Anchoring single Co sites on bipyridine-based covalent triazine framework for efficient photocatalytic oxygen evolution

Abstract

The photocatalytic oxygen evolution reaction (OER) is a half-reaction of water splitting for oxygen evolution, faces the drawback of sluggish kinetics. Developing highly efficient photocatalysts for OER represents a significant challenge in the field of water splitting advancement. Herein we report the bipyridine-based covalent triazine framework (CTF-Bpy) with the periodic metal coordination sites and suitable band gap position for efficient photocatalytic oxygen evolution. Single Co sites are introduced into CTF-Bpy as cocatalyst through a facile immersion treatment.
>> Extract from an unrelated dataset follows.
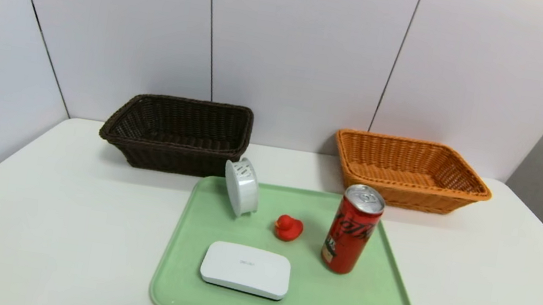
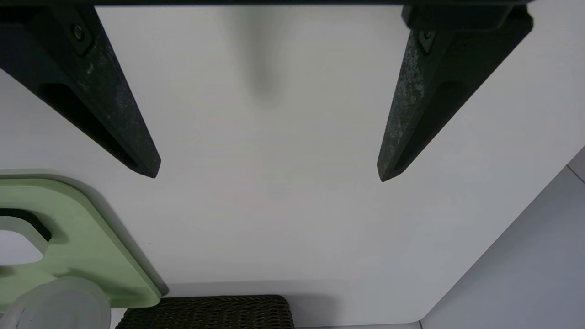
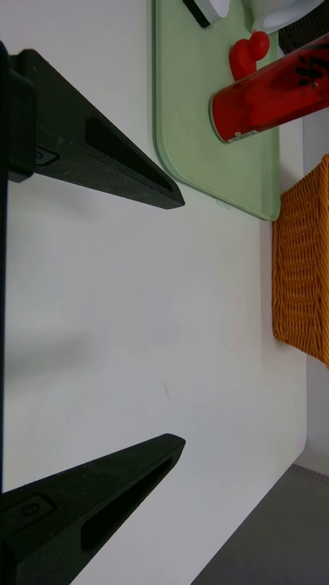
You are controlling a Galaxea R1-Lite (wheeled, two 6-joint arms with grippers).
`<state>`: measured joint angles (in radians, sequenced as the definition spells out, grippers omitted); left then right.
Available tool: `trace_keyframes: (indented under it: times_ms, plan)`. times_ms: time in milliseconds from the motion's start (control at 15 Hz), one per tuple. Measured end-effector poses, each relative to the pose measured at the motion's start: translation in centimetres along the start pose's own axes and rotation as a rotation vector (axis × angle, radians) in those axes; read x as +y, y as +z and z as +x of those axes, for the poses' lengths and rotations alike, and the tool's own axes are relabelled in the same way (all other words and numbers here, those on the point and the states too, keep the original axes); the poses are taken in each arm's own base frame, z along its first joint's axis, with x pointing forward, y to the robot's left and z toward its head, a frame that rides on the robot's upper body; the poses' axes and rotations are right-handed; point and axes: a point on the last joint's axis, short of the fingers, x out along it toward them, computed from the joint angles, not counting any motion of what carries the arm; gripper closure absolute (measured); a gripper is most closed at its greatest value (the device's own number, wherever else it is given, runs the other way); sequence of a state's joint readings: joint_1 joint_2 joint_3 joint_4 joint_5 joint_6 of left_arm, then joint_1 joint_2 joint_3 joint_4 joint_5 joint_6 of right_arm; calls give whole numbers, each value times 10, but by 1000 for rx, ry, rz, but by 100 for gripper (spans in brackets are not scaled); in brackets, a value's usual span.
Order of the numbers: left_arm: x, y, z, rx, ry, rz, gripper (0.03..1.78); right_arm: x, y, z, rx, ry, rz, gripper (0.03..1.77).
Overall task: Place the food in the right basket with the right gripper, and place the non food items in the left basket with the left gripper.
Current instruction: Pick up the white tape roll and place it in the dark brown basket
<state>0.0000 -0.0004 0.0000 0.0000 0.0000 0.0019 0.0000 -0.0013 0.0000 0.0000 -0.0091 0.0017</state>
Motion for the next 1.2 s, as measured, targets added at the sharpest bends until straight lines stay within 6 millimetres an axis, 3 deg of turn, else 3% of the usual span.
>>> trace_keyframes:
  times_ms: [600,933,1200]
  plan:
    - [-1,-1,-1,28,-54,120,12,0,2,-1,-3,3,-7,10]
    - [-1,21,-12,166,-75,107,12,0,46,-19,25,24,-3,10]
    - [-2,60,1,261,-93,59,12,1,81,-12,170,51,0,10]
The obtained CTF-Bpy-Co exhibited remarkable photocatalytic oxygen evolution performance, achieving an initial rate of up to 3359 μmol g–1 h–1 within the first hour and an average rate of 1503 μmol g–1 h–1 over 5 h under visible light irradiation (λ ≥ 420 nm), which exceeds most of the reported porous organic polymers. Moreover, CTF-Bpy-Co can achieve continuous oxygen evolution for a duration of 40 h and the total oxygen production amount of up to 180 μmol. Charge density difference using density functional theory calculations confirm that the Co single site is the reaction site that drives the photooxidation of water to generate oxygen.